-- Directions --
Please give the number of lines that hold the string "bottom" in the listing, without any other words.

+++++

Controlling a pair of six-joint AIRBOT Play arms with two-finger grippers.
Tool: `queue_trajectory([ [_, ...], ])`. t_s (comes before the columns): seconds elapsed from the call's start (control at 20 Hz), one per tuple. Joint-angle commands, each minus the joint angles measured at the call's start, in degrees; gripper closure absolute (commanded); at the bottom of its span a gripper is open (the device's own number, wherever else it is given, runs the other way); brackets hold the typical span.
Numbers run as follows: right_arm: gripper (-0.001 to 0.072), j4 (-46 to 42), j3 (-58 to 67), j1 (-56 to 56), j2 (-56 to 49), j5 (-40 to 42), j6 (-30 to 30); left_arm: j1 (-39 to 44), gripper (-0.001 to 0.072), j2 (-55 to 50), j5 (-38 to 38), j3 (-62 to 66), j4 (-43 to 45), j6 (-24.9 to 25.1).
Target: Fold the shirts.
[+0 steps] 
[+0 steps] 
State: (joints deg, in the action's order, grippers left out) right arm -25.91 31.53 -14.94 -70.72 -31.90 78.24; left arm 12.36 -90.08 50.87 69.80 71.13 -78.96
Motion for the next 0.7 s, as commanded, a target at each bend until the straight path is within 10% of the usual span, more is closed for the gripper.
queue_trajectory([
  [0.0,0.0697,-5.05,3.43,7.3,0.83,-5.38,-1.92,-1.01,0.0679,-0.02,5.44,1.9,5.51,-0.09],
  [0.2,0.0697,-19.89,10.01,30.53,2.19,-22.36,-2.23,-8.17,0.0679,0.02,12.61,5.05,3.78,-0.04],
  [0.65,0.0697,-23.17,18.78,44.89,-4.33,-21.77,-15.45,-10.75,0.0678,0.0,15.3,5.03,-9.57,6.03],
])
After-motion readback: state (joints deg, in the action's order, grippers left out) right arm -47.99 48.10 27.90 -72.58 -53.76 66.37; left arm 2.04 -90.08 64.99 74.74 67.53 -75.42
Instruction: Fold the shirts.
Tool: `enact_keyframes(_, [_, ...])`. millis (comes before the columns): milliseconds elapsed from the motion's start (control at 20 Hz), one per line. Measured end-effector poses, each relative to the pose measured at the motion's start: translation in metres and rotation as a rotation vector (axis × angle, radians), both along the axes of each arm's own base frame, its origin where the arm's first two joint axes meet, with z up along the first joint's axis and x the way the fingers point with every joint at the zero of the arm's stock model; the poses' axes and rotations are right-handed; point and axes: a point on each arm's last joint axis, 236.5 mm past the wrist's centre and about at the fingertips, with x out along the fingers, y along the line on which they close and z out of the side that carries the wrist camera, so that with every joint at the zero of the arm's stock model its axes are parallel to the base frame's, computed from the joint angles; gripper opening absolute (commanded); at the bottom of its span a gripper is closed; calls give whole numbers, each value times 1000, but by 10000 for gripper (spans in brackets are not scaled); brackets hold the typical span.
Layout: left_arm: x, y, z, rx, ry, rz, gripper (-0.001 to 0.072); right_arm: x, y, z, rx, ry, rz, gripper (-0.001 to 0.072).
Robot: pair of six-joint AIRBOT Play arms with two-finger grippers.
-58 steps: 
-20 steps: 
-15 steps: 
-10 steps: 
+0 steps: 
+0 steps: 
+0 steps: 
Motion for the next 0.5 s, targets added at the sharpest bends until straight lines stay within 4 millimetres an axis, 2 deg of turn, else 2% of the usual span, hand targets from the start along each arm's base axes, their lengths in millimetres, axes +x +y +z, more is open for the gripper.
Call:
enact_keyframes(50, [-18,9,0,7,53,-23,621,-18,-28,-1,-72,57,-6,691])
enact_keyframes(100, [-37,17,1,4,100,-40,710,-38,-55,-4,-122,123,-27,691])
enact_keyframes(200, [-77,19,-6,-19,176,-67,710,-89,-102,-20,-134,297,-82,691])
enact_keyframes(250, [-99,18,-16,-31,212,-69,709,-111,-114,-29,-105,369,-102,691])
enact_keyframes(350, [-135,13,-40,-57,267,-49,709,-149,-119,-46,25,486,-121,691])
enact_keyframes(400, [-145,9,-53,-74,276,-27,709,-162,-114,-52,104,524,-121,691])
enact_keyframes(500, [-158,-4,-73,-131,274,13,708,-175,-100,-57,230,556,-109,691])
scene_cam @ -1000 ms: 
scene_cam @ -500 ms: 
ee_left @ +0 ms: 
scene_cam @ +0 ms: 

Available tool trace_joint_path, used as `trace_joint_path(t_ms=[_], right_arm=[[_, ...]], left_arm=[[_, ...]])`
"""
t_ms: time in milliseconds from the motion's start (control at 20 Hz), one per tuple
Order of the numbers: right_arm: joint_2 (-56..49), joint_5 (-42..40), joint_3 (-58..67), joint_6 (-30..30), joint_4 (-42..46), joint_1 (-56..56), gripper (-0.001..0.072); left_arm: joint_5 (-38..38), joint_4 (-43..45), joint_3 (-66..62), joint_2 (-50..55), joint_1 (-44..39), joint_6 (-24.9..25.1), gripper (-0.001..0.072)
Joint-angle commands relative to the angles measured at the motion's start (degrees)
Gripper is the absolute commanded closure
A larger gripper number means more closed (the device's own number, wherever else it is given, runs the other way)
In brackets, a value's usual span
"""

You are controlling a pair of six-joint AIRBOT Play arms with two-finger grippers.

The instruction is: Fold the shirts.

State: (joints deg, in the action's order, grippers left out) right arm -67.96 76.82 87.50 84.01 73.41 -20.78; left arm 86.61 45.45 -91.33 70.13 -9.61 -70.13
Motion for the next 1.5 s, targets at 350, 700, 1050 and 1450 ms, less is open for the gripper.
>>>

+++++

-- Written reply --
2